# [Instructions for the task]
In the material below, find every line containing the string "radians" and return it.

==*==

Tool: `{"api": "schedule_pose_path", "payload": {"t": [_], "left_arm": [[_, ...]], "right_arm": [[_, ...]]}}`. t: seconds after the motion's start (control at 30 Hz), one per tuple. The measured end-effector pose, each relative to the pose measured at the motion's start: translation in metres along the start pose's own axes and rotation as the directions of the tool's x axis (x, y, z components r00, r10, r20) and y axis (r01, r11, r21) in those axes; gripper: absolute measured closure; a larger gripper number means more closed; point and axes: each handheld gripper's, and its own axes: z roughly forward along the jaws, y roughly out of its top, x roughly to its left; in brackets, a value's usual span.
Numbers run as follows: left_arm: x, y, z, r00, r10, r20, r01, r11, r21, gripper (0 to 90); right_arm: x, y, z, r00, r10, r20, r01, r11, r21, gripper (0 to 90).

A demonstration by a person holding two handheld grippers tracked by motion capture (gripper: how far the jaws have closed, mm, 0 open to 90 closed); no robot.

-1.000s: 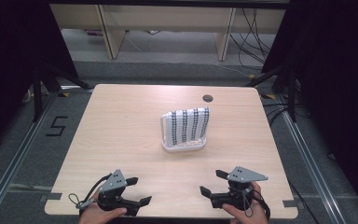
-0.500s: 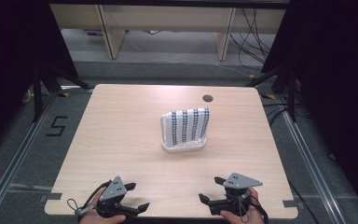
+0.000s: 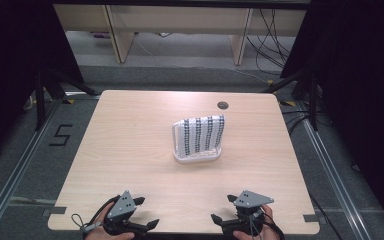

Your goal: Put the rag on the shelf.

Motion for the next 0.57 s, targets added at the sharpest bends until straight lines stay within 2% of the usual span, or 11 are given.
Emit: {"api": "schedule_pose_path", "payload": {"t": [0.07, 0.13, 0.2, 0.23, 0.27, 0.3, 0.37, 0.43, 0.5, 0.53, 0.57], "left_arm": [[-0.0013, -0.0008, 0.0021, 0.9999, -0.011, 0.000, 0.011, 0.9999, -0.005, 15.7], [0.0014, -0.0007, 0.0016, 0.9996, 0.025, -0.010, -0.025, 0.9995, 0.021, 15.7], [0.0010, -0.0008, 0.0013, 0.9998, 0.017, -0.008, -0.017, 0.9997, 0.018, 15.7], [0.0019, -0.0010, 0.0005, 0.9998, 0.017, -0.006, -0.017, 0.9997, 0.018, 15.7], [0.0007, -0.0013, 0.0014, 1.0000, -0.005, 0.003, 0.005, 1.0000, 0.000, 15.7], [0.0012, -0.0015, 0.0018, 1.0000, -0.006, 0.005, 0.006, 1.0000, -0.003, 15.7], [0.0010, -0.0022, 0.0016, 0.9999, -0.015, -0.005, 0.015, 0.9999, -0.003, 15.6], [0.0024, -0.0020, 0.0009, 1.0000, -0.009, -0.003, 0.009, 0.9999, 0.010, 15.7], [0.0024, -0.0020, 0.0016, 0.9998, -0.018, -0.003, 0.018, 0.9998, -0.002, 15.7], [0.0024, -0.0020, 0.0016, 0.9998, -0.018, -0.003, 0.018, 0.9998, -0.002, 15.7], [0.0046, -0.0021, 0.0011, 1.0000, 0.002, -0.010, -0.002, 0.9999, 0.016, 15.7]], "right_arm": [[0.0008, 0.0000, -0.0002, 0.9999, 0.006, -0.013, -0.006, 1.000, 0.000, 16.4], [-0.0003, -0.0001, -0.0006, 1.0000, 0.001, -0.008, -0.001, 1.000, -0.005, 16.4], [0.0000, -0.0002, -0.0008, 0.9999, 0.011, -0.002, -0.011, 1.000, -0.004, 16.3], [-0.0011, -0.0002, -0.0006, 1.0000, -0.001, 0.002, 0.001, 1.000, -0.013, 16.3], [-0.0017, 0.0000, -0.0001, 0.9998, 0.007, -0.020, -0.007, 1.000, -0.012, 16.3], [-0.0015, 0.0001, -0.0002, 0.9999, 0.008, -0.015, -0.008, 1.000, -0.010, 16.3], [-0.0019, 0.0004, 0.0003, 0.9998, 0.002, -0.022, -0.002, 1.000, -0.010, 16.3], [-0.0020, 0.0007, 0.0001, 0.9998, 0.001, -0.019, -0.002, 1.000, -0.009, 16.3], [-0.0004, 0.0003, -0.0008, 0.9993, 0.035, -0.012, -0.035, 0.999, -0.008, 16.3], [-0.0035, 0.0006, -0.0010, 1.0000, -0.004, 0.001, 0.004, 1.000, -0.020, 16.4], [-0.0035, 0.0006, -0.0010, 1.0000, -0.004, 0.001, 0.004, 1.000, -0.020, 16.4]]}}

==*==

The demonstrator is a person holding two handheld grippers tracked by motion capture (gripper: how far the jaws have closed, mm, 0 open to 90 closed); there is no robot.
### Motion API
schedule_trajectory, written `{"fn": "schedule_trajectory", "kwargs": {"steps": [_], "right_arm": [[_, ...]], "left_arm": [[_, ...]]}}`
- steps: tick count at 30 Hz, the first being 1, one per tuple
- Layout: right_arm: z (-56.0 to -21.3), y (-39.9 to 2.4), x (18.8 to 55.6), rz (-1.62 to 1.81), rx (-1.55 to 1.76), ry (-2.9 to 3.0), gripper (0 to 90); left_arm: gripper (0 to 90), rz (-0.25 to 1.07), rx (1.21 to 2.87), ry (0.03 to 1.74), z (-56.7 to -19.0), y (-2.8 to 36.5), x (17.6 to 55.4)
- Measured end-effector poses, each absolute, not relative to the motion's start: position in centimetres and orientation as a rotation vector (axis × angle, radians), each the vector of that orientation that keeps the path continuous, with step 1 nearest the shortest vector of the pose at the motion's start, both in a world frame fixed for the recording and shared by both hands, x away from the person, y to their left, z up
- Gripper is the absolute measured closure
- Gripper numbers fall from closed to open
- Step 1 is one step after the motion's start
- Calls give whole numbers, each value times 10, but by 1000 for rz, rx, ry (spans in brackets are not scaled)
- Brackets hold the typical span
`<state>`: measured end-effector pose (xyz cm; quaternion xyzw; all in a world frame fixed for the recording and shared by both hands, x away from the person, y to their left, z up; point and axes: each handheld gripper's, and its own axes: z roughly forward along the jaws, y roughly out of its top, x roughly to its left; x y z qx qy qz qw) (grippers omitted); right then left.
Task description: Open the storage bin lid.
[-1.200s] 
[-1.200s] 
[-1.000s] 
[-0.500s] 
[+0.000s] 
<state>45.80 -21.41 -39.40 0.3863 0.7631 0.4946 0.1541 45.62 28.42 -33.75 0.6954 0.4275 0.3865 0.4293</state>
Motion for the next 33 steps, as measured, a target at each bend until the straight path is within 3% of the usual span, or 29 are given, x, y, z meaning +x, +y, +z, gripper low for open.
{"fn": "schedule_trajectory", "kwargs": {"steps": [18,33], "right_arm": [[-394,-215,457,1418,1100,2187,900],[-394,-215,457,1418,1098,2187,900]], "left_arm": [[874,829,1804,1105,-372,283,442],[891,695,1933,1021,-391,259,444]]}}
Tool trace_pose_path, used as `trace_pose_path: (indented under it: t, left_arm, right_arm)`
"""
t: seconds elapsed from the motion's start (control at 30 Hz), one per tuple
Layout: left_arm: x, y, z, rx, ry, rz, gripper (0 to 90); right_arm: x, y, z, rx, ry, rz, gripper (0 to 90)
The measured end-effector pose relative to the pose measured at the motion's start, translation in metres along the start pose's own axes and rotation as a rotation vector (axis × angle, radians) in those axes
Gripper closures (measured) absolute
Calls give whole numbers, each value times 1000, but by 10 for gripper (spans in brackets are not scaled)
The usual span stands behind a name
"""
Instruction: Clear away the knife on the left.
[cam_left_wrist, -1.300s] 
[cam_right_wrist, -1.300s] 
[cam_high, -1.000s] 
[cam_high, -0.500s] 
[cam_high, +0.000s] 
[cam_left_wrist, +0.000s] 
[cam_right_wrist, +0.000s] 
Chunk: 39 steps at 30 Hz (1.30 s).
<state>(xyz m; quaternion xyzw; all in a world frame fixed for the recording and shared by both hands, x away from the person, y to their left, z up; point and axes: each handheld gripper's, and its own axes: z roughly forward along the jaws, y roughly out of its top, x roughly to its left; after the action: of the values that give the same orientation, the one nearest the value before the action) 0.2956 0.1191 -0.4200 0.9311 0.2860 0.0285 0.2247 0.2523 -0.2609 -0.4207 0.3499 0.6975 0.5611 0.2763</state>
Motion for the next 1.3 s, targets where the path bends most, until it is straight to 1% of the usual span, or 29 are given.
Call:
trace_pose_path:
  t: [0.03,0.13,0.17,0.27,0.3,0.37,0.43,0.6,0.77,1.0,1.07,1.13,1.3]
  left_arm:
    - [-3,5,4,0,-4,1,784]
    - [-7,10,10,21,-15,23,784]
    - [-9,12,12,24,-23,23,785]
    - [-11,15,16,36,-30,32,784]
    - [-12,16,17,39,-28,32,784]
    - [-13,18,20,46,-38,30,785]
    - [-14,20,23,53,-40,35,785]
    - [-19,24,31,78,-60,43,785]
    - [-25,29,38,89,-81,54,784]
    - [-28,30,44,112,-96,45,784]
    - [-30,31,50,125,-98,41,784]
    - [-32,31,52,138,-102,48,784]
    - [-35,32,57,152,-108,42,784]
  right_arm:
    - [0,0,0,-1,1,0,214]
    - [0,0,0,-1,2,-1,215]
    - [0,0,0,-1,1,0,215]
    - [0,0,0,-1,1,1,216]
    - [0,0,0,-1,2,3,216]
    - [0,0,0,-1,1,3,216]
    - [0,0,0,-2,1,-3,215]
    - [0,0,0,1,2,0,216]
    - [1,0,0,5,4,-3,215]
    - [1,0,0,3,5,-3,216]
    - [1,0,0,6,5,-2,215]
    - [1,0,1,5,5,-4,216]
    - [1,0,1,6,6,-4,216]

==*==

# [Exercise solution]
- Measured end-effector poses, each absolute, not relative to the motion's start: position in centimetres and orientation as a rotation vector (axis × angle, radians), each the vector of that orientation that keeps the path continuous, with step 1 nearest the shortest vector of the pose at the motion's start, both in a world frame fixed for the recording and shared by both hands, x away from the person, y to their left, z up
The measured end-effector pose relative to the pose measured at the motion's start, translation in metres along the start pose's own axes and rotation as a rotation vector (axis × angle, radians) in those axes

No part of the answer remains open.